For each line in the data below that holds "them", return a copy.
──────────────────────────────
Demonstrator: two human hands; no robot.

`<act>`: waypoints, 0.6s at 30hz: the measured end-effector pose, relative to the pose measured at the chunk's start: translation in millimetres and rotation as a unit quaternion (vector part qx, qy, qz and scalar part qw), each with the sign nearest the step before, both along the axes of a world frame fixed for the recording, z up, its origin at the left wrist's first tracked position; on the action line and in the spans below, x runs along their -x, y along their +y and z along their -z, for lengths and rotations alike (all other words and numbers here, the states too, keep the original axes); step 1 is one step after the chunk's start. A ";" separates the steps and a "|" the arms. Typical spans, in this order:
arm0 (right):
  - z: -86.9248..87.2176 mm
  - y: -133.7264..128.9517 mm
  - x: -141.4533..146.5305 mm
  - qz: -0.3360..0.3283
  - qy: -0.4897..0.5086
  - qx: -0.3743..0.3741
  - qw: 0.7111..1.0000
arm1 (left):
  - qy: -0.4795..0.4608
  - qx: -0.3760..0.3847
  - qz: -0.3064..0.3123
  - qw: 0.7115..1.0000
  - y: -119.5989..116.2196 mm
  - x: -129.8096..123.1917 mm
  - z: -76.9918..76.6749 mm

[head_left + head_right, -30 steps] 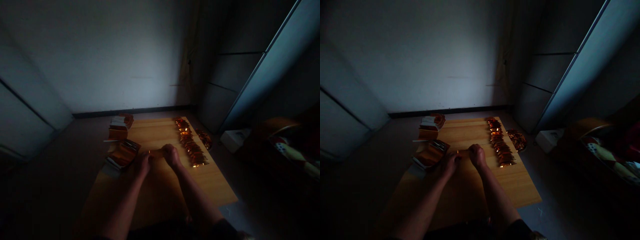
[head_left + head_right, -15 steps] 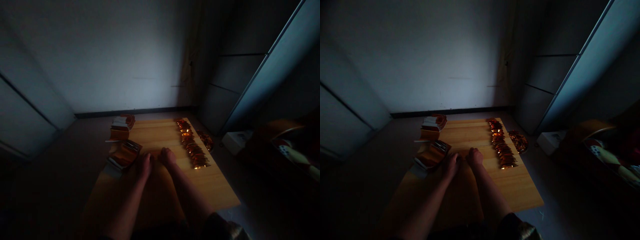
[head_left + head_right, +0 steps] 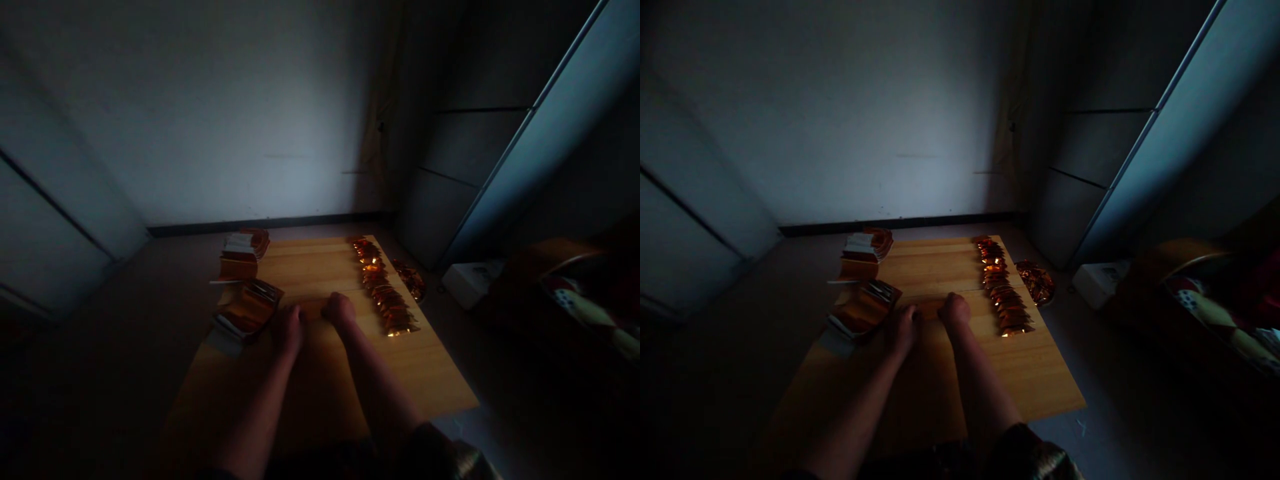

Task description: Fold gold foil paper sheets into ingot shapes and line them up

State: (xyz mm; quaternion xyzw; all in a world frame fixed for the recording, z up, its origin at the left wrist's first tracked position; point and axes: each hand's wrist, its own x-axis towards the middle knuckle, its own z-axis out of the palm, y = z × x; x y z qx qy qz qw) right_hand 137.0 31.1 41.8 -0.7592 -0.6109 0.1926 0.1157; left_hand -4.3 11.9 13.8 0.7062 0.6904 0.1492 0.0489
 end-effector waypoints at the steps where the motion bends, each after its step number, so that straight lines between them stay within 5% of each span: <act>1: 1.0 0.5 -4.4 0.004 0.000 -0.001 1.000 | -0.002 0.000 0.000 1.000 0.2 0.0 -0.3; 12: 8.8 -8.1 -31.7 0.041 0.025 -0.105 0.993 | -0.028 -0.006 0.004 1.000 -0.5 -0.2 -0.9; 18: -6.2 -15.3 -0.1 -0.082 0.140 -0.186 0.969 | -0.027 -0.020 0.013 0.999 -2.1 1.5 -1.5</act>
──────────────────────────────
*Finished task*:
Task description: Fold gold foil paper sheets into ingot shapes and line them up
 end-effector waypoints at the steps where the motion bends, each after its step number, so that straight lines between them stay within 5% of each span: <act>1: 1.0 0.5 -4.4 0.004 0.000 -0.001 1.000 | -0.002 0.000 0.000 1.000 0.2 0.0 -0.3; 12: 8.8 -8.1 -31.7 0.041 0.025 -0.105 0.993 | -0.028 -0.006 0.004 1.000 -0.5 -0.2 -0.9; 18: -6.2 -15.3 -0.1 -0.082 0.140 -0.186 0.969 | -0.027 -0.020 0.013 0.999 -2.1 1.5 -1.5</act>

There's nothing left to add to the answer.